Aim of the task » Once you find the line with "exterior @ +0" in the entries below, print it and each line after it up to and including the line with "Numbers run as", exactly, without pictures.

[Record excerpts — start]

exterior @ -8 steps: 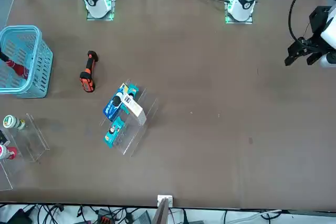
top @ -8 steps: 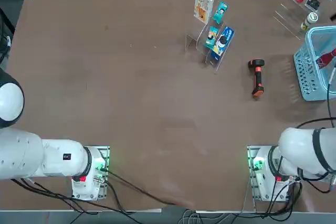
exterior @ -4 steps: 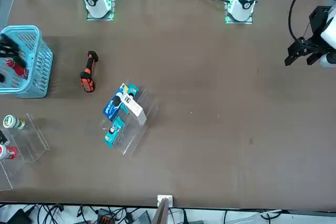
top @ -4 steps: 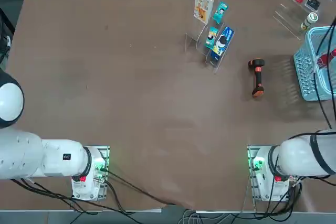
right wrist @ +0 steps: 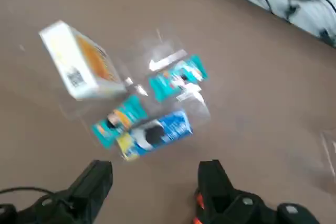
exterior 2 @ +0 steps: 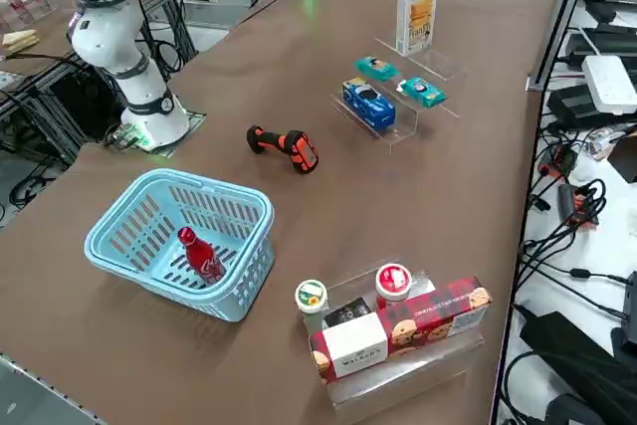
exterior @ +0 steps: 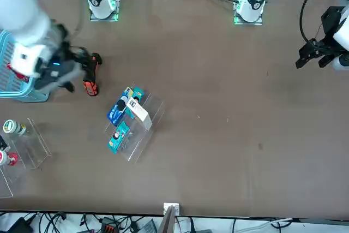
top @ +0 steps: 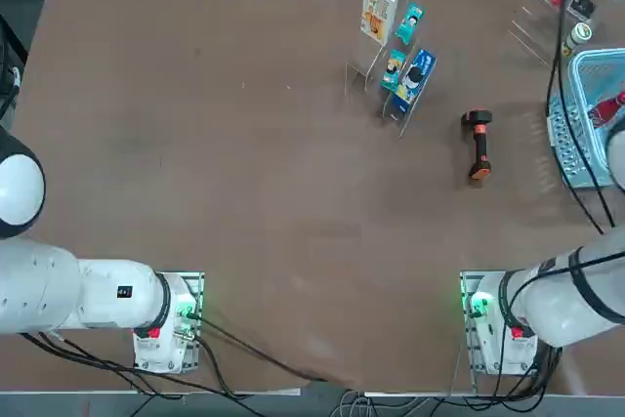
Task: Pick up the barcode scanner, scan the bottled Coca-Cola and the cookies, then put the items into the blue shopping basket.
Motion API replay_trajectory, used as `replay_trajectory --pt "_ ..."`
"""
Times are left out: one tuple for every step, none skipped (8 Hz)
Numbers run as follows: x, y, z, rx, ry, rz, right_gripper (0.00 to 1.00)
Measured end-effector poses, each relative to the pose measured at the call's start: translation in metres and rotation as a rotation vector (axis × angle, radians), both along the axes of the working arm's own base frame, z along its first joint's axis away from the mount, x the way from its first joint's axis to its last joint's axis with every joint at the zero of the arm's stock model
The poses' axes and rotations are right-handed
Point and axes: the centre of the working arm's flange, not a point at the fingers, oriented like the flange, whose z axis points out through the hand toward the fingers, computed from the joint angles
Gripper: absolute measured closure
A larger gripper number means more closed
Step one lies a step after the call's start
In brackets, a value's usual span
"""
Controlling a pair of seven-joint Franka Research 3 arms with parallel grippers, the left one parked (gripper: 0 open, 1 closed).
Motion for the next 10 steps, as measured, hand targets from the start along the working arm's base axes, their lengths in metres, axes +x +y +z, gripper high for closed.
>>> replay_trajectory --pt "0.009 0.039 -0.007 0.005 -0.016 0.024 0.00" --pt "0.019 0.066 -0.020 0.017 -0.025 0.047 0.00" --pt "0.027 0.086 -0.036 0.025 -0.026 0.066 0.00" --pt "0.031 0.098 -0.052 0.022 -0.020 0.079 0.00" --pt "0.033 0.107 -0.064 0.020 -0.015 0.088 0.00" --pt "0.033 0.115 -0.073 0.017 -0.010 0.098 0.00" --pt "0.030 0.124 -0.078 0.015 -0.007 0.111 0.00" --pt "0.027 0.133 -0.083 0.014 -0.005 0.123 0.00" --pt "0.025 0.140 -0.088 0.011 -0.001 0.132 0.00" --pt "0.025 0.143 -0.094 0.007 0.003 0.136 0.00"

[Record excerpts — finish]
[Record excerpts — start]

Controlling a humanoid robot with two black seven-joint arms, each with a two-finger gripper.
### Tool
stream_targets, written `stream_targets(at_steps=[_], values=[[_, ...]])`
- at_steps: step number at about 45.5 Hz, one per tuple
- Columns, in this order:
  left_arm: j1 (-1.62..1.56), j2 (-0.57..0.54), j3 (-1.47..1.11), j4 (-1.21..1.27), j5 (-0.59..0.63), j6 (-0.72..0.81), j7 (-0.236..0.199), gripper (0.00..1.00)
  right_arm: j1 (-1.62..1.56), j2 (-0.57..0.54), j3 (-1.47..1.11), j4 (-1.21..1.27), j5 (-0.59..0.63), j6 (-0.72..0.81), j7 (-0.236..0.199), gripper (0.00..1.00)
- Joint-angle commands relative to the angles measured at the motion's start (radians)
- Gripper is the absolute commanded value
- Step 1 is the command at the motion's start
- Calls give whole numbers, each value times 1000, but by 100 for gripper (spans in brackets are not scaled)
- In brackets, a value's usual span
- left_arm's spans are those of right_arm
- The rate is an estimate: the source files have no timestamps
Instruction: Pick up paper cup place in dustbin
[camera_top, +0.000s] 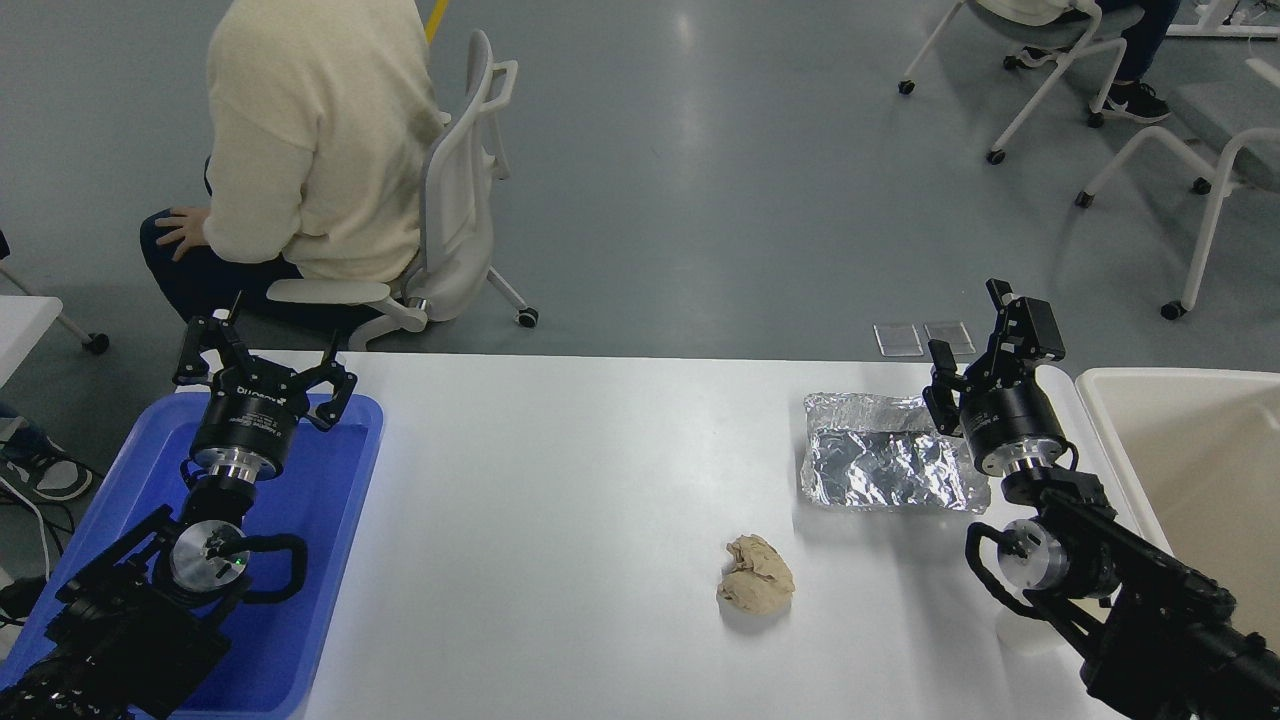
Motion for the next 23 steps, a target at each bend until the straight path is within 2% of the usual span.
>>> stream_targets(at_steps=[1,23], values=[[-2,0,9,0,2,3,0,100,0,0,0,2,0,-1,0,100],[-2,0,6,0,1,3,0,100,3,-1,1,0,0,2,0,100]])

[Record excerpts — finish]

Answer to this task »
exterior @ +0 steps: 
top @ +0 steps: 
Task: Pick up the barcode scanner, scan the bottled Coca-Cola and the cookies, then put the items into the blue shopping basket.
Motion API replay_trajectory, used as `replay_trajectory --pt "_ ..."`
"""
Times are left out: one tuple for every step, none skipped (8 Hz)
Numbers run as follows: x, y, z, rx, ry, rz, right_gripper (0.00 to 1.00)

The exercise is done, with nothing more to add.